Kedua kalimat Bapak terpatri kuat dalam jiwaku. Mencintai alam artinya mencintai manusia, hewan dan menyelamatkan dunia. Tidak akan kubiarkan orang lain yang tak berdosa mengalami nasib sepertiku. Karena jika kita mencintai sesama berarti tak ada alasan untuk tak mencintai alam juga.
***
Rumahku, desaku dan kecamatanku terendam lumpur panas Lapindo berbulan-bulan kemudian. Akhirnya, aku dan Bunda memutuskan meneriwa tawaran saudara untuk tinggal di Surabaya. Memulai segalanya dari nol.
Disini juga aku  mulai mengaktifkan diri di berbagai organisasi Lingkungan Hidup. Bertemu teman-teman hebat seperjuangan. Salah satunya Tara yang lebih fokus ke penghijauan daerah kota. Kami sebaya, sama-sama murid SMA kelas satu. Dipersatukan cita-cita global, aku dan Tara mulai aktif membuat proposal kegiatan reboisasi dengan membidik dana CSR. Melakukan sosialisasi Go to zero waste school ke sekolah-sekolah lain untuk turut serta dalam upaya go green dari hal kecil disekitar kita, sekarang juga. Bukan apa-apa, kami yakin tindakan kecil sekarang juga lebih berguna daripada ucapan tanpa tindakan. Ah, bukankah itu semboyan Bunda?
***
Layar powerpoint berganti-ganti, menunjukkan daerah gersang di beberapa wilayah kota Surabaya yang potensial untuk dilakukan penghijauan.
“Nah, sudah saatnya kita berperan aktif dalam usaha menyelamatkan dunia dari pemanasan global.

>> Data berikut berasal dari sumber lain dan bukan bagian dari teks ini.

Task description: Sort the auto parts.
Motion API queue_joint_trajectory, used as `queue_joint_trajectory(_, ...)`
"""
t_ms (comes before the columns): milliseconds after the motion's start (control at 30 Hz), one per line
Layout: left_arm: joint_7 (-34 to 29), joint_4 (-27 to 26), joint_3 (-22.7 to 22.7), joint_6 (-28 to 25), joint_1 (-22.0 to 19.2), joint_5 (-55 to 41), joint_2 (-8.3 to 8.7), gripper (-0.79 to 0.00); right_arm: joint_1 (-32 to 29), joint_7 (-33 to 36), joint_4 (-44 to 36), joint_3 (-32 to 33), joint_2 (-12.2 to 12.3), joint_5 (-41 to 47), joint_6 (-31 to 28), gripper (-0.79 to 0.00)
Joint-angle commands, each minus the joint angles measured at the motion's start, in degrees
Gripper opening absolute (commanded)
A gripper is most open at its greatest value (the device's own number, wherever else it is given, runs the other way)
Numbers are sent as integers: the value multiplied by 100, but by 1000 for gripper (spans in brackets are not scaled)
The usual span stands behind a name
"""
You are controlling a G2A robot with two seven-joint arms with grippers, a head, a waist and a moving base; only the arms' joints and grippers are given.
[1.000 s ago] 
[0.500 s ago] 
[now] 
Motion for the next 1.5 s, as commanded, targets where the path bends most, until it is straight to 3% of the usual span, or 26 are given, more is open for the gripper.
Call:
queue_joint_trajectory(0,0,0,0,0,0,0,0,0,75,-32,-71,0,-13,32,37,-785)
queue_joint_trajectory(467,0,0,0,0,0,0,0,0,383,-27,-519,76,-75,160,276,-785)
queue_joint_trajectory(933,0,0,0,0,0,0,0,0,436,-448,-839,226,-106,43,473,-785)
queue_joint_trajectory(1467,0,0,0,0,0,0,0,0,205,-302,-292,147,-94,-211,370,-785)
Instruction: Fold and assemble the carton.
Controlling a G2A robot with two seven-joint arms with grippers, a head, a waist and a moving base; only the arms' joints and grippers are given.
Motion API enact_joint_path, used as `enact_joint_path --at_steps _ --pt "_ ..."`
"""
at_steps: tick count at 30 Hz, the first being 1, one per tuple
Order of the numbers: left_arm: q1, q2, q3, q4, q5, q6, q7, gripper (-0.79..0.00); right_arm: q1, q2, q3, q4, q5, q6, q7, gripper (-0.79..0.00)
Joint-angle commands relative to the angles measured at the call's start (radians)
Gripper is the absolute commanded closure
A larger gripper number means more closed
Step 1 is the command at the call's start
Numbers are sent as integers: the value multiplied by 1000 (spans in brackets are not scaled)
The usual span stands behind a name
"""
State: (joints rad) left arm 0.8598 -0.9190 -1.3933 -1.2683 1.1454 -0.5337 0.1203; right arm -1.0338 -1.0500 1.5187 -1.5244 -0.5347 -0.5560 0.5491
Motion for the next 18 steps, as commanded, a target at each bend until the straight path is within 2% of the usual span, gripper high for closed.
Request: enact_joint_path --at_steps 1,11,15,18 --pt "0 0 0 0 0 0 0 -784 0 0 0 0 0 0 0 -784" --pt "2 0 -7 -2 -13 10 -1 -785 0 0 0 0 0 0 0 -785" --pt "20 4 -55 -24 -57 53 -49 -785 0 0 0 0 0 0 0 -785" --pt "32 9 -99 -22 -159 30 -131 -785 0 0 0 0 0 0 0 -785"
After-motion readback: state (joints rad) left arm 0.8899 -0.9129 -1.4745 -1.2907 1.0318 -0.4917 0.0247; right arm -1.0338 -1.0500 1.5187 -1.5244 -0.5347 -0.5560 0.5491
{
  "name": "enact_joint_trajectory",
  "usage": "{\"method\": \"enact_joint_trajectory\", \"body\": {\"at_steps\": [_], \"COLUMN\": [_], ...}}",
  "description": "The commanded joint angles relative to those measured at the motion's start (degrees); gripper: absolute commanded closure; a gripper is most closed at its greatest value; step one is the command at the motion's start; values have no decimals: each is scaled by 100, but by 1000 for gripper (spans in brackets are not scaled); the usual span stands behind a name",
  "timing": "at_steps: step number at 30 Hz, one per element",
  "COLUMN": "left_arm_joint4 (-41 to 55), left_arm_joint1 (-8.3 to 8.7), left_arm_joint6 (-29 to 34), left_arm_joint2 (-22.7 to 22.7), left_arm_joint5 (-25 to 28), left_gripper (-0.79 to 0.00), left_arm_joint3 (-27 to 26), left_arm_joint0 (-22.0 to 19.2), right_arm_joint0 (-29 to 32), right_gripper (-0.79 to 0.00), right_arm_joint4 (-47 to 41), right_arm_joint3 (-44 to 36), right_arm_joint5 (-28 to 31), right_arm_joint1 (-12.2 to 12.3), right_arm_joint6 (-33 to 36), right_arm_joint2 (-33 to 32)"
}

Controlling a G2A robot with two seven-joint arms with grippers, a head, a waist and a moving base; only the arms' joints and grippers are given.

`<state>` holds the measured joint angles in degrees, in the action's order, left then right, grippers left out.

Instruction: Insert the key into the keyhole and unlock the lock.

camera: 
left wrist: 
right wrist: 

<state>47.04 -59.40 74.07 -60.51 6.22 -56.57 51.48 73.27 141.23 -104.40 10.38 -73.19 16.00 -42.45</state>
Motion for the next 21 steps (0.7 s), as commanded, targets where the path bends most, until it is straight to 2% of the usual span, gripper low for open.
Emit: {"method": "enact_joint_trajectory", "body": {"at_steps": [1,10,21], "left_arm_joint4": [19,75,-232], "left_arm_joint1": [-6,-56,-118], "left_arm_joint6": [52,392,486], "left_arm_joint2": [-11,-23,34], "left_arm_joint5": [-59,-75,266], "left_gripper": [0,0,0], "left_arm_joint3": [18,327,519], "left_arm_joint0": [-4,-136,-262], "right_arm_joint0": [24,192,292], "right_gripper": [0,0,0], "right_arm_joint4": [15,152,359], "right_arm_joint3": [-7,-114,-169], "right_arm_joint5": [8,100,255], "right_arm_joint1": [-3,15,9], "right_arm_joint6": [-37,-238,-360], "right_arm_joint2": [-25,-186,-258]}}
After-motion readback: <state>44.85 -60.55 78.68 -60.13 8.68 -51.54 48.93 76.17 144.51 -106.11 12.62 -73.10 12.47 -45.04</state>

From Head to Heart and do by Hand. Mulai dari diri kita sekarang juga.” Tara memulai dan mengakhiri presentasinya tentang reboisasi dengan apik dan cerdas.
Sekarang giliranku maju mempresentasikan tentang bahayanya mengabaikan alam. Keringat dingin mengalir. Aku gugup. Meskipun aku sudah terbiasa presentasi tetap saja cemas itu membayang. Karena kali ini lain. Perusahaan ini berbeda.
Pelan-pelan kujelaskan dampak negatif dari pengabaian alam, pembuangan limbah yang membahayakan masyarakat dan dampak lainnya. Semuanya sudah kujelaskan dengan baik, tinggal satu hal lagi yang ingin aku sampaikan. Sesuatu yang sudah selayaknya disampaikan. Banyak sudah yang telah berusaha menyampaikannya. Dan kali ini giliranku.
“Bapak direktur yang saya hormati, banyak kasus pencemaran lingkungan akibat eksploitasi alam secara besar-besaran tanpa tanggung jawab terhadap alam menjadi bukti nyata bahwa pengabaian alam adalah suatu kesalahan besar yang sangat berisiko. Seperti kasus lumpur panas kota Sidoarjo. Apabila proyek pertambangan yang dilakukan mengabaikan lingkungan, tidak berdamai dengan alam, tidak mengindahkan kearifan alam. Maka, hanya celakalah akibatnya. Manusia-manusia yang tak tahu apa-apa turut menanggung beban.  Karena hakikatnya alam erat hubungannya dengan manusia apalagi dunia. Maka, saya memandang bahwa sebaiknya perusahaan-perusahaan dengan tujuan mengeksploitasi Sumber daya alam seenaknya sendiri lebih baik ditinjau kembali. Atau sebaiknya dihentikan saja jika tidak dapat bertanggung jawab karena dampaknnya akan sangat mengerikan.”
Aku mengambil napas, memandang hadirin yang mulai kasak-kusuk. Aku menguatkan tekad melanjutkan.
“Karena jika hadirin lebih arif mengenal alam, ketahuilah alam akan menunjukkan kekuatannya. Jika tidak sekarang mungkin bertahun-tahun yang akan datang. Alam tidak akan diam saja tubuhnya disakiti. Suatu waktu ia akan menunjukkan kebijaksanaannya sendiri, tentu saja dengan kehendakNya. Entah itu di dunia maupun setelah dunia. ” Itulah kalimat terakhirku.
Suara tepuk tangan menggema di seluruh Auditorium. Beberapa pejabat perusahaan menatapku tajam. Tidak bertepuk tangan. Tidak apa-apa, inilah suaraku, kewajibanku, dan hakku!
Aku melakukan apa yang bisa kulakukan untuk merubah dunia. Salah satunya menjelaskan kearifan alam. Aku mencintai bumi, sama seperti aku mencintai sesama. Kulakukan apa yang bisa dilakukan meski kecil setidaknya aku berbuat.
Oh ya, tahukah kalian pada perusahaan apa kami mempresentasikan proposal pengajuan dana CSR? PT. Minarak Sanjaya induk PT. LBC.
**
Fakhirah I.R
29 April 2012
22:27
Untuk para saudaraku pengungsi korban lumpur Lapindo. Untuk setiap perusahaan yang mengabaikan alam.

Comments

Popular posts from this blog

Akses Tulisan Fakhi? Di sini...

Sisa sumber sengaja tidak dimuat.